Friday, March 31, 2017

The Langston Hughes Project at HT

On March 2nd, Huston-Tillotson hosted a multimedia concert performance of Langston Hughes's Ask Your Mama: Twelve Moods for Jazz orchestrated by musician Ron McCurdy. Called the Langston Hughes Project, the event took place in HT's King Seabrook Chapel, and was a hit with everyone in attendance.

The event was a multimedia concert performance of Langston Hughes’s kaleidoscopic jazz poem suite. Ask Your Mama is Hughes’s homage in verse and music to the struggle for artistic and social freedom at home and abroad at the beginning of the 1960s. It is a twelve-part epic poem which Hughes scored with musical cues drawn from blues and Dixieland, gospel songs, boogie woogie, bebop and progressive jazz, Latin “cha cha” and Afro-Cuban mambo music, German lieder, Jewish liturgy, West Indian calypso, and African drumming — a creative masterwork left unperformed at his death.

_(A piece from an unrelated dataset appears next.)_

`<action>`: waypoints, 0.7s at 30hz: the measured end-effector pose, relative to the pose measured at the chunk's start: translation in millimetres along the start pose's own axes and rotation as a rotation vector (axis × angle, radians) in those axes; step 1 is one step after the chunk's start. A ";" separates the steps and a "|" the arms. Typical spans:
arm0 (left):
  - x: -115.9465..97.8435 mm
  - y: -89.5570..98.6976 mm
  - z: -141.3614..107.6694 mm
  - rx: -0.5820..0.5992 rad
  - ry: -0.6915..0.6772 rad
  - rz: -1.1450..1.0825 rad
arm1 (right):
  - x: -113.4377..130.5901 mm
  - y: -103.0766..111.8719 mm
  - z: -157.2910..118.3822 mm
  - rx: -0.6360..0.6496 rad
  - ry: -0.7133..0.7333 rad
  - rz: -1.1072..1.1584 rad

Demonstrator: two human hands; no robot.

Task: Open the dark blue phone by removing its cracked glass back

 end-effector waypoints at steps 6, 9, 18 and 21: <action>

By way of videography, this concert performance links the words and music of Hughes’ poetry to topical images of Ask Your Mama’s people, places, and events, and to the works of the visual artists Langston Hughes admired or collaborated with most closely over the course of his career — the African-inspired mural designs and cubist geometries of Aaron Douglas, the blues and jazz-inspired collages of Romare Bearden, the macabre grotesques of Meta Warrick Fuller and the rhythmic sculptural figurines and heads and bas reliefs of Richmond Barthe, the color blocked cityscapes and black history series of Palmer Hayden and Jacob Lawrence. Together the words, sounds, and images recreate a magical moment in our cultural history, which bridges the Harlem Renaissance, the post-World War II Beat writers’ coffeehouse jazz poetry world, and the looming Black Arts performance explosion of the 1960.